WHAT IS NEEDED -> Nothing in the data may be altered; restate all of it exactly.
>>>>>
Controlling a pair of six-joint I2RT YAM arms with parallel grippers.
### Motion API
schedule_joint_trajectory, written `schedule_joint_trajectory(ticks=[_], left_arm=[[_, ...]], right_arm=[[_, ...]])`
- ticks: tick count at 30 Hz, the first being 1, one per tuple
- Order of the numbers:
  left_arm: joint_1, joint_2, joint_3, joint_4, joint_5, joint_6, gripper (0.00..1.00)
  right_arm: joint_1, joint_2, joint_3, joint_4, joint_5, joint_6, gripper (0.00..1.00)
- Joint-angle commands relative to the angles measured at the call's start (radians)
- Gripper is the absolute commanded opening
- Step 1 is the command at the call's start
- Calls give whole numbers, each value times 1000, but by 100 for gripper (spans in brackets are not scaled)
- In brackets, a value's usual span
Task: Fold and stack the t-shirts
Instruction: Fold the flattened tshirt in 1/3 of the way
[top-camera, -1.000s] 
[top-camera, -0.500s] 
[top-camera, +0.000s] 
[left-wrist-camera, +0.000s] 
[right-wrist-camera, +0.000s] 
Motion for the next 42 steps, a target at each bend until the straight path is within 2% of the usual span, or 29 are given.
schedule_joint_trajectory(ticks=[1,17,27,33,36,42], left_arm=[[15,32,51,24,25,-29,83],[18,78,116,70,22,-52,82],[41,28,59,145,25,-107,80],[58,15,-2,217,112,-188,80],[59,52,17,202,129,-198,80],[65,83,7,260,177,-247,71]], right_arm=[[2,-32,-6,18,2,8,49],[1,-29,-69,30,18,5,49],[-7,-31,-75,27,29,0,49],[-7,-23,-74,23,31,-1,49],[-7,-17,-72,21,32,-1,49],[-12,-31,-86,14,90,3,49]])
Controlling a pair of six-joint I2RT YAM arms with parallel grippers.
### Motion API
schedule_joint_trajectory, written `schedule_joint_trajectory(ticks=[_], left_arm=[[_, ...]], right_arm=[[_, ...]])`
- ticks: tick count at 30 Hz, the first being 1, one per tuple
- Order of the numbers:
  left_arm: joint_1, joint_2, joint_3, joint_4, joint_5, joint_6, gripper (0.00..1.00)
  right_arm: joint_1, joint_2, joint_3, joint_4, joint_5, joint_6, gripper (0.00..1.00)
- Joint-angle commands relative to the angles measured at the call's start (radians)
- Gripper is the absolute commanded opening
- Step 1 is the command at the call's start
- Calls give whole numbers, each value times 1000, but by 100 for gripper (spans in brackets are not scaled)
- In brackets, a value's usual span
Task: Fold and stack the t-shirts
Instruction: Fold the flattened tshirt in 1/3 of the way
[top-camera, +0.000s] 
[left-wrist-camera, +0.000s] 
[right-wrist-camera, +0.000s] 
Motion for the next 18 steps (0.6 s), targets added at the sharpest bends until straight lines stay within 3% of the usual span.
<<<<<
RESPONSE TO THE TASK ->
Controlling a pair of six-joint I2RT YAM arms with parallel grippers.
### Motion API
schedule_joint_trajectory, written `schedule_joint_trajectory(ticks=[_], left_arm=[[_, ...]], right_arm=[[_, ...]])`
- ticks: tick count at 30 Hz, the first being 1, one per tuple
- Order of the numbers:
  left_arm: joint_1, joint_2, joint_3, joint_4, joint_5, joint_6, gripper (0.00..1.00)
  right_arm: joint_1, joint_2, joint_3, joint_4, joint_5, joint_6, gripper (0.00..1.00)
- Joint-angle commands relative to the angles measured at the call's start (radians)
- Gripper is the absolute commanded opening
- Step 1 is the command at the call's start
- Calls give whole numbers, each value times 1000, but by 100 for gripper (spans in brackets are not scaled)
- In brackets, a value's usual span
Task: Fold and stack the t-shirts
Instruction: Fold the flattened tshirt in 1/3 of the way
[top-camera, -1.000s] 
[top-camera, -0.500s] 
[top-camera, +0.000s] 
[left-wrist-camera, +0.000s] 
[right-wrist-camera, +0.000s] 
Motion for the next 42 steps, a target at each bend until the straight path is within 2% of the usual span, or 29 are given.
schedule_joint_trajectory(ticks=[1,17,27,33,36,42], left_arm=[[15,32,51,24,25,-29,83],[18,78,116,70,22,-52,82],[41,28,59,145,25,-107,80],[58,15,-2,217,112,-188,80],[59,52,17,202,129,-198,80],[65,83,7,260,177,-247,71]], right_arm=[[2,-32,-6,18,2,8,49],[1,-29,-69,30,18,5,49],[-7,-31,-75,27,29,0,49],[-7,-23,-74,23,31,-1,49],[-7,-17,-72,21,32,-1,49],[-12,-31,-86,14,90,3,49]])
Controlling a pair of six-joint I2RT YAM arms with parallel grippers.
### Motion API
schedule_joint_trajectory, written `schedule_joint_trajectory(ticks=[_], left_arm=[[_, ...]], right_arm=[[_, ...]])`
- ticks: tick count at 30 Hz, the first being 1, one per tuple
- Order of the numbers:
  left_arm: joint_1, joint_2, joint_3, joint_4, joint_5, joint_6, gripper (0.00..1.00)
  right_arm: joint_1, joint_2, joint_3, joint_4, joint_5, joint_6, gripper (0.00..1.00)
- Joint-angle commands relative to the angles measured at the call's start (radians)
- Gripper is the absolute commanded opening
- Step 1 is the command at the call's start
- Calls give whole numbers, each value times 1000, but by 100 for gripper (spans in brackets are not scaled)
- In brackets, a value's usual span
Task: Fold and stack the t-shirts
Instruction: Fold the flattened tshirt in 1/3 of the way
[top-camera, +0.000s] 
[left-wrist-camera, +0.000s] 
[right-wrist-camera, +0.000s] 
Motion for the next 18 steps (0.6 s), targets added at the sharpest bends until straight lines stay within 3% of the usual span.

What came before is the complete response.